Lesson learned: Owners unable to delegate genuine authority often limit business growth.  Many intellectually understand how their management style impedes talent development, but are reluctant to change to allow others to flourish.

One method to enable leadership development and prepare for succession, yet limit owner anxiety, is to facilitate an owner sabbatical.  With substantial support and accountability established in advance, the management team has opportunity to demonstrate its readiness to “step up” and run the business with plenty of autonomy while proving its ability to succeed.

No buy/sell agreement

Another common equity obstacle is the lack of a formal buy-sell agreement among owners.  For example, when one partner wanted out after many years of helping to grow the business, she wanted a higher price to redeem her shares than the company wanted to pay.  There was no provision for share valuation.  After a protracted negotiation, a compromise was struck but it was filled with angst and disappointment for both parties.

Lesson learned:  In any multi-owner entity, it is always a good idea to have a buy-sell structure in place as a last resort when owners decide to separate.  It is important to quickly trigger and execute this mechanism so the business does not languish while ownership issues are resolved.

For businesses owned by two more-or-less equal owners, another effective mechanism is to allow either owner to declare the need to separate and name a per-unit equity price; the other owner opts to either buy 100 percent  of the partner’s units for that price, or to sell 100 percent of his or her own units for that price. This can be effected almost immediately to resolve conflict without impacting business value.

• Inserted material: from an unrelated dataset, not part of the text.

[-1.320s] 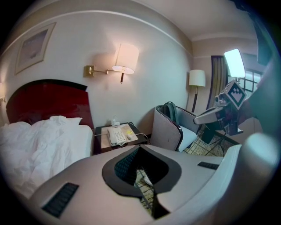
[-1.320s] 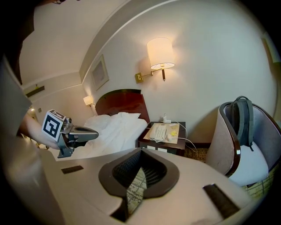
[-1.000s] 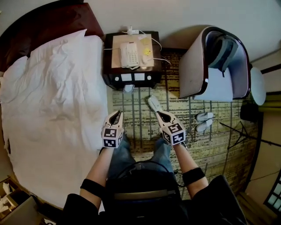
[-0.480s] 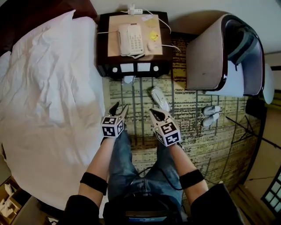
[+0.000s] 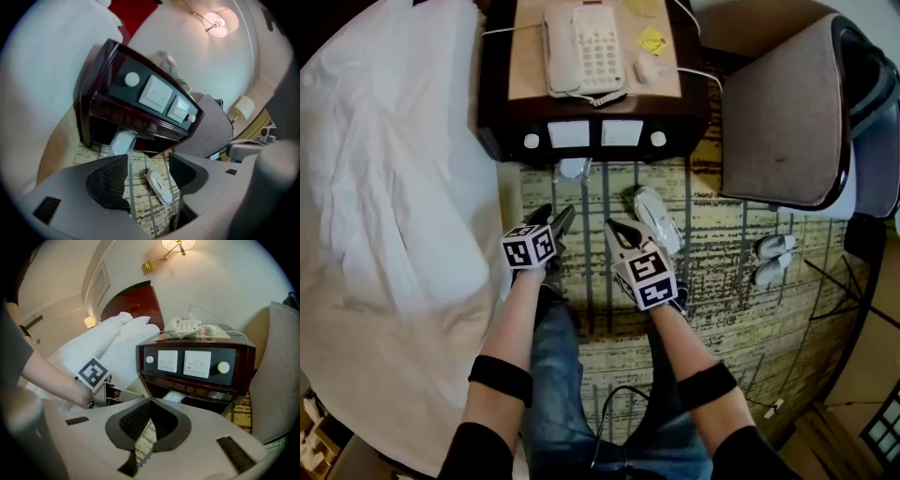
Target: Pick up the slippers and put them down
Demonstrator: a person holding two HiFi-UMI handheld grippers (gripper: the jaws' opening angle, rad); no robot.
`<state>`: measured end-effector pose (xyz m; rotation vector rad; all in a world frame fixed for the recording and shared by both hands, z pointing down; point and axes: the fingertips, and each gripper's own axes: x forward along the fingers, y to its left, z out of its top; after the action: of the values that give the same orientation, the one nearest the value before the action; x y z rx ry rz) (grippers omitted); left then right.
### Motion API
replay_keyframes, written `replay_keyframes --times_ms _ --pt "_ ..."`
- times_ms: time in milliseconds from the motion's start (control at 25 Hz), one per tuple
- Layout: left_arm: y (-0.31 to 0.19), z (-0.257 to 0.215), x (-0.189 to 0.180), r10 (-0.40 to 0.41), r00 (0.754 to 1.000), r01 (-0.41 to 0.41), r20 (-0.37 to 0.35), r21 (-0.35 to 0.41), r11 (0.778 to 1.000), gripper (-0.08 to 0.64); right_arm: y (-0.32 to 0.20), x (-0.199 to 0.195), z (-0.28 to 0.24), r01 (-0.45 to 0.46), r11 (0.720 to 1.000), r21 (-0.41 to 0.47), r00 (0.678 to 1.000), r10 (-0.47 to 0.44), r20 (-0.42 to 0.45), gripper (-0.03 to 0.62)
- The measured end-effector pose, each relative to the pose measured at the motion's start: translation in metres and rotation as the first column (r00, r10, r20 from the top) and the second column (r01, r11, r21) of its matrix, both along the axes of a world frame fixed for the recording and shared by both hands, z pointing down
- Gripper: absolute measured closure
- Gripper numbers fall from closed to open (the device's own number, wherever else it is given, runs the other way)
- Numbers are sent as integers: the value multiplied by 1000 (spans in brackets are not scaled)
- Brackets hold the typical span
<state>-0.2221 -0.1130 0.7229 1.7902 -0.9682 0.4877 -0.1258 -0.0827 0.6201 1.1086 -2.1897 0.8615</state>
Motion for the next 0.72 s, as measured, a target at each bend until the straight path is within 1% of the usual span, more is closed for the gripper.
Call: replay_keyframes --times_ms 120,240,320,400,480,600,720 --pt "-19 57 -1 -26 999 25 -43 -13 1000 273 -15 -5 55 -16 1000 9 1000 16 13 591" --pt "-38 104 1 -30 998 28 -56 -24 999 255 -29 -9 100 -20 1000 17 999 20 32 591" --pt "-47 134 -3 -43 998 41 -54 -35 999 239 -36 -12 125 -26 999 21 998 24 54 591" --pt "-56 162 -7 -57 996 54 -68 -44 998 225 -43 -15 148 -29 999 27 997 27 73 591" --pt "-64 184 -8 -70 992 65 -108 -55 996 184 -48 -19 168 -28 999 36 996 25 86 591" --pt "-77 208 -2 -78 978 66 -193 -67 996 140 -54 -21 197 -23 999 48 995 18 96 591" --pt "-88 227 6 -59 971 45 -233 -64 997 126 -56 -22 220 -29 998 49 994 23 108 591"
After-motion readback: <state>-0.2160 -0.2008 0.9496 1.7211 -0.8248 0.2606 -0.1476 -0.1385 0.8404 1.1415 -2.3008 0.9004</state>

With the myriad of decisions that business owners must address, it is no surprise that important long-term ownership decisions often get deferred until they are overwhelming.  It takes great discipline to address equity issues early on.

Third-party professionals can bring a level of objectivity and attention to discrete issues, such as buy-sell agreements, sabbatical planning or succession arrangements.

Not all owner disagreements rise to the level of requiring a “divorce”. Frequently, when owners engage in dialogue over differences of opinion, the process of working through the conflict and coming to mutually acceptable decisions leads to a stronger business model.  Nevertheless, it is wise to plan for the worst-case scenario and provide appropriate protections for the business and owners.